Introduction

In recent decades, hepatectomy (Hx) for hepatocellular carcinoma (HCC) has become safer as a result of advances in perioperative management [1]. However, in contrast to Hx for metastatic liver cancer, strict perioperative management is required for Hx for HCC, because it usually develops from chronic hepatitis or cirrhosis. It has been reported that the mortality rate is substantially higher in patients with cirrhosis (8.7 %) than in patients with a normal liver (1 %) [2].

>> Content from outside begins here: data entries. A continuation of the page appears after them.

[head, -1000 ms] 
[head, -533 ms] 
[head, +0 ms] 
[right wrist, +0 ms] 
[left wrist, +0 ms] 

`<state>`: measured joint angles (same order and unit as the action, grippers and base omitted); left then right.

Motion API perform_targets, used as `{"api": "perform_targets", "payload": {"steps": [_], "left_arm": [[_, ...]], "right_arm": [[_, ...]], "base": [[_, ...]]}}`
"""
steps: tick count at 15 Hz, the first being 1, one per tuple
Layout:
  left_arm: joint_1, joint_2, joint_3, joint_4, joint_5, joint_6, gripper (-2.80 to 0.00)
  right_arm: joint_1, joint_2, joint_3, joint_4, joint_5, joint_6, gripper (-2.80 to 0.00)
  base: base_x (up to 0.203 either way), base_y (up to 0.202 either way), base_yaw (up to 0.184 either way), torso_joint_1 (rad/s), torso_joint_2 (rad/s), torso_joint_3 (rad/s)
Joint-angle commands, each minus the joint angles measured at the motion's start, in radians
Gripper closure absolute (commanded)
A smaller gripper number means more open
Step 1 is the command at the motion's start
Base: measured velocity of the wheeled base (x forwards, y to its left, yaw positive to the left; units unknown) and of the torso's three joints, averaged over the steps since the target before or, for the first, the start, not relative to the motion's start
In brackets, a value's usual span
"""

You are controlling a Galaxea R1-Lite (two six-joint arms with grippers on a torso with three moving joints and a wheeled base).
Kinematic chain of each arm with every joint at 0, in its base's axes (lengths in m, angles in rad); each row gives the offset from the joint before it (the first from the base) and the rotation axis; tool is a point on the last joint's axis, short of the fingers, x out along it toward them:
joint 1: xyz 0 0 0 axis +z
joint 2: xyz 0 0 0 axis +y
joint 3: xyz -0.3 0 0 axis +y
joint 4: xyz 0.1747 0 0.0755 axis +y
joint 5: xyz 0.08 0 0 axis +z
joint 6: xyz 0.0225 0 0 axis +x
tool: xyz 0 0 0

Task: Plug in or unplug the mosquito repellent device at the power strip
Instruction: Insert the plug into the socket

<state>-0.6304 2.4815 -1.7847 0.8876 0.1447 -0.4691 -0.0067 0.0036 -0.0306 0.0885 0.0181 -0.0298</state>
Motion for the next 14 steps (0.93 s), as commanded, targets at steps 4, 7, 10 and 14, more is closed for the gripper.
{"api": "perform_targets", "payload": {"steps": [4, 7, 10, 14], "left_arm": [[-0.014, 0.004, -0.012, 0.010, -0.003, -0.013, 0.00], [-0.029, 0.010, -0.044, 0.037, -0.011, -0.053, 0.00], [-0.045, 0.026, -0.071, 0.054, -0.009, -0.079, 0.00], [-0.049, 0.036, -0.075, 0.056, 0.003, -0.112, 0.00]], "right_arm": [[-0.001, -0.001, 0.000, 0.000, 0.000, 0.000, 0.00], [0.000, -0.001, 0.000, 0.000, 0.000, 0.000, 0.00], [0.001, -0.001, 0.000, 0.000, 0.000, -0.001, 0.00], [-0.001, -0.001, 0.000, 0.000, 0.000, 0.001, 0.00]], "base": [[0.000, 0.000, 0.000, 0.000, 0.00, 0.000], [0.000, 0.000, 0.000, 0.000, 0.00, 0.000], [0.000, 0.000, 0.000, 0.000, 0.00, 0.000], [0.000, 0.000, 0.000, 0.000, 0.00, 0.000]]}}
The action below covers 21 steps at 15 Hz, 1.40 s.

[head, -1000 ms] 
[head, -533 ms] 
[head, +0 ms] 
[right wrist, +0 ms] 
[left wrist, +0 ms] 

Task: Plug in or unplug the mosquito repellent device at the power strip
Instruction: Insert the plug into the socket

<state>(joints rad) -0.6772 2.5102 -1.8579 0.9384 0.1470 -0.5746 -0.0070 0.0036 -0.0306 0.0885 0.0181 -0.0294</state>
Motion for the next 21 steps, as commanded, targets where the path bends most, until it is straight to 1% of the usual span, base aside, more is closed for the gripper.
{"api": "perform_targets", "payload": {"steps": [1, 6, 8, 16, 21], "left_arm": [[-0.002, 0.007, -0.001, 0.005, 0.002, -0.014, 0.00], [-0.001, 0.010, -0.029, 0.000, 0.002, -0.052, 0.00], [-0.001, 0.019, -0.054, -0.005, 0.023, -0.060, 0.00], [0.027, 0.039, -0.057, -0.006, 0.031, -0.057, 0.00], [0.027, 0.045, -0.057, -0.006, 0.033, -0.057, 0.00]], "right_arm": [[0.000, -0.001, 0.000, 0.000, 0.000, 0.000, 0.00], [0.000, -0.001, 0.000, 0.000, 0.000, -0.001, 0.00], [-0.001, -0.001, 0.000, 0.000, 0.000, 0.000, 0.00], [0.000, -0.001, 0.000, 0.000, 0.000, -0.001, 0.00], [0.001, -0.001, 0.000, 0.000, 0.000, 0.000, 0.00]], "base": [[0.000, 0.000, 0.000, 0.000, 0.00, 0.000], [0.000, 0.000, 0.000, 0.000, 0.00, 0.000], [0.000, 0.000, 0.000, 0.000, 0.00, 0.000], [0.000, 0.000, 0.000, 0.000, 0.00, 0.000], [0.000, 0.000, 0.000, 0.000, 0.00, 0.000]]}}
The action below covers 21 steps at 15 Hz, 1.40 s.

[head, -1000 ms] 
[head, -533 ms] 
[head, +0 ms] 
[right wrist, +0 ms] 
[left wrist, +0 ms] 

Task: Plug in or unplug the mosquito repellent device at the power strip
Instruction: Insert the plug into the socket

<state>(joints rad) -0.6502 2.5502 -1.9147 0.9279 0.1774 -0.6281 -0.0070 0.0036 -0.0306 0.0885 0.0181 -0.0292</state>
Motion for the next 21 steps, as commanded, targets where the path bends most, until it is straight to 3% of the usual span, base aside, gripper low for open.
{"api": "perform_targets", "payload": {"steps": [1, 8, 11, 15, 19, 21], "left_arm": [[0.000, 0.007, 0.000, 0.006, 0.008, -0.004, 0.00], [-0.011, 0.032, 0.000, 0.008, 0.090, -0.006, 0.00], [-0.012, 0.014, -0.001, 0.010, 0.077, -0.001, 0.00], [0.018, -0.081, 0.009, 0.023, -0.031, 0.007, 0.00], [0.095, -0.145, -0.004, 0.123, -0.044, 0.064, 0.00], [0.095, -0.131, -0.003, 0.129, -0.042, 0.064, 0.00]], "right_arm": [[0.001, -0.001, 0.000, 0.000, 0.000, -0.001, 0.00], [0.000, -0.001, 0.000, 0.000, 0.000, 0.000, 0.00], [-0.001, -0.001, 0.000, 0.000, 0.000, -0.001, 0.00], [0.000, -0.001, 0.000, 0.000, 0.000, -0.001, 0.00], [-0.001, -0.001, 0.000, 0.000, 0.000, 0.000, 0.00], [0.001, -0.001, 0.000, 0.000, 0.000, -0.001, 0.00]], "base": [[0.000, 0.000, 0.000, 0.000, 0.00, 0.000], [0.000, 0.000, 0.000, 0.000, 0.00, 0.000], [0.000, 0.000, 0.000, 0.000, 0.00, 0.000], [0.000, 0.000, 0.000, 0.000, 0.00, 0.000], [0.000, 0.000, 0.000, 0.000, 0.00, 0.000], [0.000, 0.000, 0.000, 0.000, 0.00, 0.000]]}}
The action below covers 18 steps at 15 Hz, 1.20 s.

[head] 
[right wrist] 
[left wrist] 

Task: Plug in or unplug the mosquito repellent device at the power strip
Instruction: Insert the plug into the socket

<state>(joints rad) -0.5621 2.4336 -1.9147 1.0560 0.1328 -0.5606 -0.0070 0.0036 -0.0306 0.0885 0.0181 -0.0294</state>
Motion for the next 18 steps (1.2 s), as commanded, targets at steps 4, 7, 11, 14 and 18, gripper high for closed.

Incisional surgical site infection (SSI) is not a lethal disease by itself. However, it can lead to increased medical costs, longer hospitalization, and a reduced quality of life in the postoperative course [3, 4]. The incidence of incisional SSI in hepatobiliary surgery has been reported at 30.9 % [5]. There are several methods used for skin closure after abdominal operations. The choice of method or material is often based on a surgeon’s personal experience. The suture material used most commonly in skin closure is nonabsorbable nylon [6]. Recently, subcuticular suture with subcutaneous drainage has been reported to be highly effective for preventing incisional SSI, especially in gynecological [710] and colorectal surgery [11].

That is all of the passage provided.